Maybe staying at home alone would have been a better idea. I can’t be in a place where the people can’t stand each other. Where a person can’t respond with ‘bless you’ when another person sneezes. Where the hatred is oozing.

I don’t know when my parents’ marriage fell apart. One minute everything was fine, perfect even. The next they could barely look each other in the face. And they want their first child to get married. With what i’m seeing i’ll rather die.

My mother is the biggest hypocrite. She has convinced all my aunts that my dad is the scum of the earth. She has refused to give my father food or peace meanwhile she insists that we go to church every Sunday as a “family.” I wont recognize family if it did cartwheels while juggling oranges.

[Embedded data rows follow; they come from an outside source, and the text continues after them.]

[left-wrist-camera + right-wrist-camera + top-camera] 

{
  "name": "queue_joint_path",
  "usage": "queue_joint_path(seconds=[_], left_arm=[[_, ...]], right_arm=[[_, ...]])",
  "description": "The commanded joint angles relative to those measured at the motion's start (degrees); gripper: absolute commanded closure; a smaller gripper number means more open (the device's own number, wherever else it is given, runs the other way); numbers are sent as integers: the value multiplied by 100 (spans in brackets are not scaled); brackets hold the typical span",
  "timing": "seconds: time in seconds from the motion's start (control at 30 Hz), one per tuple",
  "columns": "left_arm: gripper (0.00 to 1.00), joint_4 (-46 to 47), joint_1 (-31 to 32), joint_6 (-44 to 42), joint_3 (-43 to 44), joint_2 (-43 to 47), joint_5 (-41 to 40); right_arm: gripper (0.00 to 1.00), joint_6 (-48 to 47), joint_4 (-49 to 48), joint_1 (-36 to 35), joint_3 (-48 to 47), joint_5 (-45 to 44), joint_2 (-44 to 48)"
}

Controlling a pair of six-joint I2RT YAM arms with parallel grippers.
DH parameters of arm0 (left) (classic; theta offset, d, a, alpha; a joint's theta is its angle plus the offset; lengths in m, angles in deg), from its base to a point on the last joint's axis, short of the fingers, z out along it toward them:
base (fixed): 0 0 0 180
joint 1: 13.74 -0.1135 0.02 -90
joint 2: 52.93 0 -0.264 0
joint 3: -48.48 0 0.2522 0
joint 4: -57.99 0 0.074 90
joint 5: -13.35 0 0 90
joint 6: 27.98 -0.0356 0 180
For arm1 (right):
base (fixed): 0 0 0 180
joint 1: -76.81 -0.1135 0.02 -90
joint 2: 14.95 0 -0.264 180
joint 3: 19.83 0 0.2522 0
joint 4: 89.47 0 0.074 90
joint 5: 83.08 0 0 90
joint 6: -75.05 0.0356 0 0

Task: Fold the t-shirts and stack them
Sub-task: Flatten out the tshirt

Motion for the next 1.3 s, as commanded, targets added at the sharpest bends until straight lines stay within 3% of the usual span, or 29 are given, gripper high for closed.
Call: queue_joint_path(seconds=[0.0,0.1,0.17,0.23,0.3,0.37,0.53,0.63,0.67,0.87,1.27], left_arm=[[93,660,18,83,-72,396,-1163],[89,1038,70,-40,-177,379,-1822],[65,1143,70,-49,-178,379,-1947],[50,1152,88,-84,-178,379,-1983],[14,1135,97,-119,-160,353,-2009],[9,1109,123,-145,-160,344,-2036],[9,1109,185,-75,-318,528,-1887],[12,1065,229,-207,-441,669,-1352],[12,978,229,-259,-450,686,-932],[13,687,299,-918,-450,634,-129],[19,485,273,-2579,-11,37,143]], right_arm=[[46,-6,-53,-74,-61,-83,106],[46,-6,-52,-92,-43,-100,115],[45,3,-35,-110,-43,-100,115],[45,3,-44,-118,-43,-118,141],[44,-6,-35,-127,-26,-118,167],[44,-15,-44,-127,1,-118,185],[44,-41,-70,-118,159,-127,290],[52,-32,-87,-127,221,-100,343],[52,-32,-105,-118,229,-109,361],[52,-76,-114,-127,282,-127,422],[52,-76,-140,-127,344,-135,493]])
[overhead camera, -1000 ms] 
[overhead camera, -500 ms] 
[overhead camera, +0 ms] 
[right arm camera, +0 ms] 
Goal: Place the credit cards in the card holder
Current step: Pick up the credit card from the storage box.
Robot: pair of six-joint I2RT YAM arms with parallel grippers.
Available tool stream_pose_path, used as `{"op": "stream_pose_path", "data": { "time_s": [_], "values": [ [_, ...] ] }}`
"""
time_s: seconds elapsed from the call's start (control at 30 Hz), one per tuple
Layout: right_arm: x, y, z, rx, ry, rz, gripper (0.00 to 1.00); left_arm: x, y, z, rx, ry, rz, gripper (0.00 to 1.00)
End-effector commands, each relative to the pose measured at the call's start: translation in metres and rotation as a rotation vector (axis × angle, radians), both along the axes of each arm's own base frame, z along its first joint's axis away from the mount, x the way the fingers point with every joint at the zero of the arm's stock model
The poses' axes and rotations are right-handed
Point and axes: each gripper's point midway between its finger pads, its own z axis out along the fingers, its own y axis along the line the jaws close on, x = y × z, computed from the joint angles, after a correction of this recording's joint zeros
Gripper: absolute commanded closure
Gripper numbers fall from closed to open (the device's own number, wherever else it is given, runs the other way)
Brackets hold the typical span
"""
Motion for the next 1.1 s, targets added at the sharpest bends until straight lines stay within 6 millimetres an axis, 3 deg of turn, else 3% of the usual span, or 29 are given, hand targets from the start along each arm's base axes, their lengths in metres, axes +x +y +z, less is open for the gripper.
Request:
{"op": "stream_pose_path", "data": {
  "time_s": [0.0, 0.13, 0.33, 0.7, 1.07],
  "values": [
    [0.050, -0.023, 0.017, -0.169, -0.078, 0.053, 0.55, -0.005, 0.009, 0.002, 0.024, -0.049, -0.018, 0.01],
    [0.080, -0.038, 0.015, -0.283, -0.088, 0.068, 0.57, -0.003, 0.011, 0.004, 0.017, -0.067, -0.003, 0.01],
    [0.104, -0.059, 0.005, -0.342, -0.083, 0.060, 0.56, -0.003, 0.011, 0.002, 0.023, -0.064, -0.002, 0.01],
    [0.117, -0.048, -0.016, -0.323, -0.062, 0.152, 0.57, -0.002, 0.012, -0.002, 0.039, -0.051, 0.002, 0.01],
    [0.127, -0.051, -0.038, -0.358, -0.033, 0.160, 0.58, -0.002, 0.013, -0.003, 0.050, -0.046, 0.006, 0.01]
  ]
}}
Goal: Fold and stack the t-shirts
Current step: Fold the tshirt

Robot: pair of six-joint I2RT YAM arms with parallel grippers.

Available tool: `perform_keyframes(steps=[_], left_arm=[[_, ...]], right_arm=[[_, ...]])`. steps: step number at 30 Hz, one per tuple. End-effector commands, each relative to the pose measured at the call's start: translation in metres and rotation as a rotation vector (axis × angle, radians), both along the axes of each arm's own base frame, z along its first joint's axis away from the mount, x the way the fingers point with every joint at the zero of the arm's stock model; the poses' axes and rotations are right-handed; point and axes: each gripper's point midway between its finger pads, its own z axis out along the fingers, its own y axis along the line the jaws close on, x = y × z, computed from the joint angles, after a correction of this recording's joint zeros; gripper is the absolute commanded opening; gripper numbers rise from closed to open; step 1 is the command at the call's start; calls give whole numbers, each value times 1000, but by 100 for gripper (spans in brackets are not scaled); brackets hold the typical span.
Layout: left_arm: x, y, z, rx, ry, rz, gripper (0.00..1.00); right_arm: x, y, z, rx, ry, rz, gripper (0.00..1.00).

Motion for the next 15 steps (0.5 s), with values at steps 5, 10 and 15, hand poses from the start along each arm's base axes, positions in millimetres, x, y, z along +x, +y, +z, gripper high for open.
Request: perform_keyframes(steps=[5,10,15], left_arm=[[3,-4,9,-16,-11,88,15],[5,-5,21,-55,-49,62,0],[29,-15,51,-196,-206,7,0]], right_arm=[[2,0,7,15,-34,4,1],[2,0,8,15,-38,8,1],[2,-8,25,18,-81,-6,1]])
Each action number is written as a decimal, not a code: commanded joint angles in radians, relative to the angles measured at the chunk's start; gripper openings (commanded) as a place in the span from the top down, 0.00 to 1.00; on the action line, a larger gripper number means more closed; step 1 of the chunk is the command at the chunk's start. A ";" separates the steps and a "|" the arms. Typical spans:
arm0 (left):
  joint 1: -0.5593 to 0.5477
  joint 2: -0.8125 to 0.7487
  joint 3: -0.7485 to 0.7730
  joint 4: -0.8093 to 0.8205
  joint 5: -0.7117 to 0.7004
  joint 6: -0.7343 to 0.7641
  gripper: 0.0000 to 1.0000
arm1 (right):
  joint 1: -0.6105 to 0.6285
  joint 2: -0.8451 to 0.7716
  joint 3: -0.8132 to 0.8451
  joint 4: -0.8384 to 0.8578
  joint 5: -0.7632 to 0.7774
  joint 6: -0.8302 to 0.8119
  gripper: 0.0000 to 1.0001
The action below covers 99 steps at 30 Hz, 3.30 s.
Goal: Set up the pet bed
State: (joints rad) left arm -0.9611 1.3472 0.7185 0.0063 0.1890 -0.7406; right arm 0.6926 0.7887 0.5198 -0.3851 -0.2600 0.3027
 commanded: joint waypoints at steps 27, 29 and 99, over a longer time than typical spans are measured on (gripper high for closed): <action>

I begged, protested, feigned anger but all my words fell on deaf ears. “You think you and your useless father can miss church today abi. My Chi wont allow it. This is the first Sunday of the year. You know that all the dignitaries in Abuja will be coming to our church with their sons. We need to find you a husband and fast too. Oya change into better clothes. Osiso”

She insists on wearing slippers to church but then when we get to church grounds, she changes to her heels. It confuses me to be honest. I mean she’s too old for this. I’m not sure who she’s trying to impress. I mean God doesn’t care about the outward appearance and she’s a little mosquito compared to the people that worship at this church, everyone is too busy trying to outdo the other. She pales in comparison. “Oya Kamsiyochukwu, take my slippers back into the car.” “You want me to walk three minutes back to the car park? Why didn’t you just leave it there in the beginning? what kind of rubbish is this?” “Are you arguing with me? So I should send your younger siblings? Are you handicapped? My friend don’t argue with me and do what I said you should do. Now!!!”

“They are here!!!! Boko!!!! Boko Haram!!!” What do I do? I’m separated from my parents and siblings because of this blasted slippers. I need to get into the car and hide but I cant find it amidst the bullet spraying and human stampede. I hope my family is okay. I need to find my car. Jesus be a shield. Wait!! I see a car with a driver. Looks like he’s trying to make a run for it. I don’t care, i’m getting in. “Drive!!!! Go!!!” He looks at me stupidly. “I would make introductions when we leave here but for now just…..” The windscreen is red. Who’s blood is it? Mine? Wait it cant be. I feel fine. Damn it’s the driver. I’m face to face with my driver’s killer. I can see the beads of sweat on his forehead. I should be scared but I’m not. I wonder why. I’m ….curious. Curious about the scars on his body. Some are from red oil and the rest are from the blade of a cutlass. I’m curious about who he was before he became this. If he had any family, if he misses them, if his mother sent him on and errand and then he ended up being captured by the leader of this sect. As he cocks his gun for me to meet my maker, I think about my family. I wonder if they are fine. Maybe staying at home would have been a better idea.